KOTA TANGERANG – Ramadan identik dengan bulan penuh berkah, kesederhanaan, dan pengendalian diri. Namun di balik suasana religius tersebut, ada ironi yang kerap terulang setiap tahun: lonjakan produksi sampah, terutama limbah makanan. Data dari Kementerian Lingkungan Hidup dan Kehutanan (KLHK) menunjukkan bahwa limbah makanan di Indonesia meningkat hingga 20 persen selama bulan puasa. Fenomena “lapar mata” saat berburu takjil menjadi salah satu pemicu utama makanan terbuang sia-sia.
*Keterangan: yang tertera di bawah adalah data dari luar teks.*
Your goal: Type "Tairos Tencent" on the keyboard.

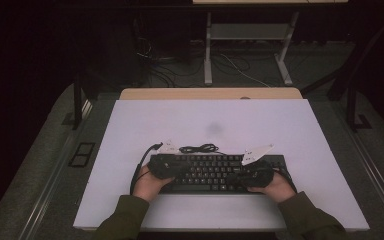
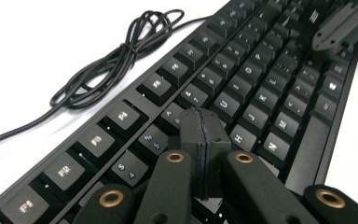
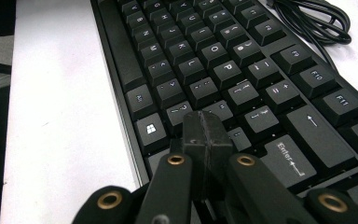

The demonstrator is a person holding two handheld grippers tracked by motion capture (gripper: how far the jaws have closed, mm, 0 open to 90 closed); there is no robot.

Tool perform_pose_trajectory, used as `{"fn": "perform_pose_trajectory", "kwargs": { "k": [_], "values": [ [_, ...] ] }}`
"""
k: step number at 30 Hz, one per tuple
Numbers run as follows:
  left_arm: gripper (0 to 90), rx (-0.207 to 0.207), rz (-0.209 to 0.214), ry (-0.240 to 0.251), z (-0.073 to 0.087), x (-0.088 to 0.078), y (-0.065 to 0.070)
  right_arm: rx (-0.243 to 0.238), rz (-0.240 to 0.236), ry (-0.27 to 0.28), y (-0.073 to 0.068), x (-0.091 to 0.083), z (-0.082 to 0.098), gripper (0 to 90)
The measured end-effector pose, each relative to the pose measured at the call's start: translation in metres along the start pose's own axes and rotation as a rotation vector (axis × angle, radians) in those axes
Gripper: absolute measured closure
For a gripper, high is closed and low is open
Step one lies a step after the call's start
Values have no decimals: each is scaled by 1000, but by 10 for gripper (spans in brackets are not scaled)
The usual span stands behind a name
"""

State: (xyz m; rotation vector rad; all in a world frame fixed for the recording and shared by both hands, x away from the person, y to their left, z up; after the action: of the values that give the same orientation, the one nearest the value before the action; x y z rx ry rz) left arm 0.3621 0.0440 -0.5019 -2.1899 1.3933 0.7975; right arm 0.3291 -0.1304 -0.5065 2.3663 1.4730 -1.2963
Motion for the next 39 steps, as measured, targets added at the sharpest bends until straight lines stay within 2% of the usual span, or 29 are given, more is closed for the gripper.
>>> {"fn": "perform_pose_trajectory", "kwargs": {
  "k": [9,10,19,23,24,33,37,39],
  "values": [
    [891,9,2,-3,-1,-1,0,1,1,0,0,0,0,894],
    [892,-6,2,7,-2,-2,1,0,1,0,0,0,0,894],
    [888,-9,-3,32,-6,-7,0,1,1,0,0,0,0,894],
    [794,-14,-12,45,-6,-12,-1,0,0,1,0,0,0,894],
    [794,-17,-14,49,-6,-13,-1,0,0,1,0,0,0,894],
    [532,-5,-43,80,-3,-25,-2,-1,1,2,0,0,0,894],
    [376,-2,-48,99,1,-32,-2,-1,1,2,0,0,0,894],
    [353,-1,-54,107,3,-34,-2,-1,0,2,0,0,0,894]
  ]
}}
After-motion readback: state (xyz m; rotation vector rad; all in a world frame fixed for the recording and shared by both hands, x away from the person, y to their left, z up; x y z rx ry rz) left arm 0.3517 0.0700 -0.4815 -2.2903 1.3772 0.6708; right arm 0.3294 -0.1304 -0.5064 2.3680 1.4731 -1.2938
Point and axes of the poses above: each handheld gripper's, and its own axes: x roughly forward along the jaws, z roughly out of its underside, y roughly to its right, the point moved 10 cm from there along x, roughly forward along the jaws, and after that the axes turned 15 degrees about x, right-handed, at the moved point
Limbah Makanan dan Dampaknya bagi Lingkungan
Limbah makanan bukan sekadar persoalan sampah rumah tangga. Saat sisa makanan membusuk di Tempat Pembuangan Akhir (TPA), proses dekomposisinya menghasilkan gas metana. Gas ini diketahui 25 kali lebih berbahaya dibandingkan karbon dioksida (CO2) dalam memicu pemanasan global.
Artinya, kebiasaan membeli makanan berlebihan saat berbuka tidak hanya berdampak pada pemborosan ekonomi, tetapi juga memperparah krisis iklim. Padahal, esensi Ramadan mengajarkan pengendalian diri, termasuk menahan diri dari perilaku konsumtif dan berlebihan.
“Ramadan Hijau” Dimulai dari Perencanaan
Konsep Ramadan Hijau hadir sebagai solusi sederhana namun berdampak besar. Langkah awalnya bisa dimulai dari perencanaan menu berbuka dan sahur. Sebelum pergi mencari takjil, masyarakat disarankan membuat daftar kebutuhan yang realistis.
Berbelanja dalam kondisi lapar sering kali membuat seseorang membeli lebih banyak dari yang mampu dikonsumsi. Dengan perencanaan yang matang, potensi makanan terbuang dapat ditekan secara signifikan.
Kurangi Plastik Sekali Pakai
Selain limbah makanan, sampah plastik juga meningkat selama Ramadan. Penggunaan kantong plastik dan kemasan sekali pakai saat membeli takjil menjadi penyumbang utama.
Membawa wadah sendiri dari rumah mungkin terlihat merepotkan. Namun, jika dilakukan secara konsisten selama 30 hari, ribuan kantong plastik dapat dihemat. Langkah kecil ini menjadi bentuk kepedulian nyata terhadap kelestarian bumi.
Momentum Ramadan 2026
Ramadan 2026 menjadi momentum tepat untuk memulai tradisi baru yang lebih ramah lingkungan. Dengan kesadaran kolektif, setiap keluarga dapat berkontribusi mengurangi limbah makanan dan sampah plastik.
Menjadikan setiap suapan berbuka sebagai bentuk syukur yang bertanggung jawab adalah langkah kecil yang berdampak besar. Puasa akan terasa lebih bermakna ketika tidak hanya menjaga diri, tetapi juga menjaga bumi yang menjadi tempat kita berpijak.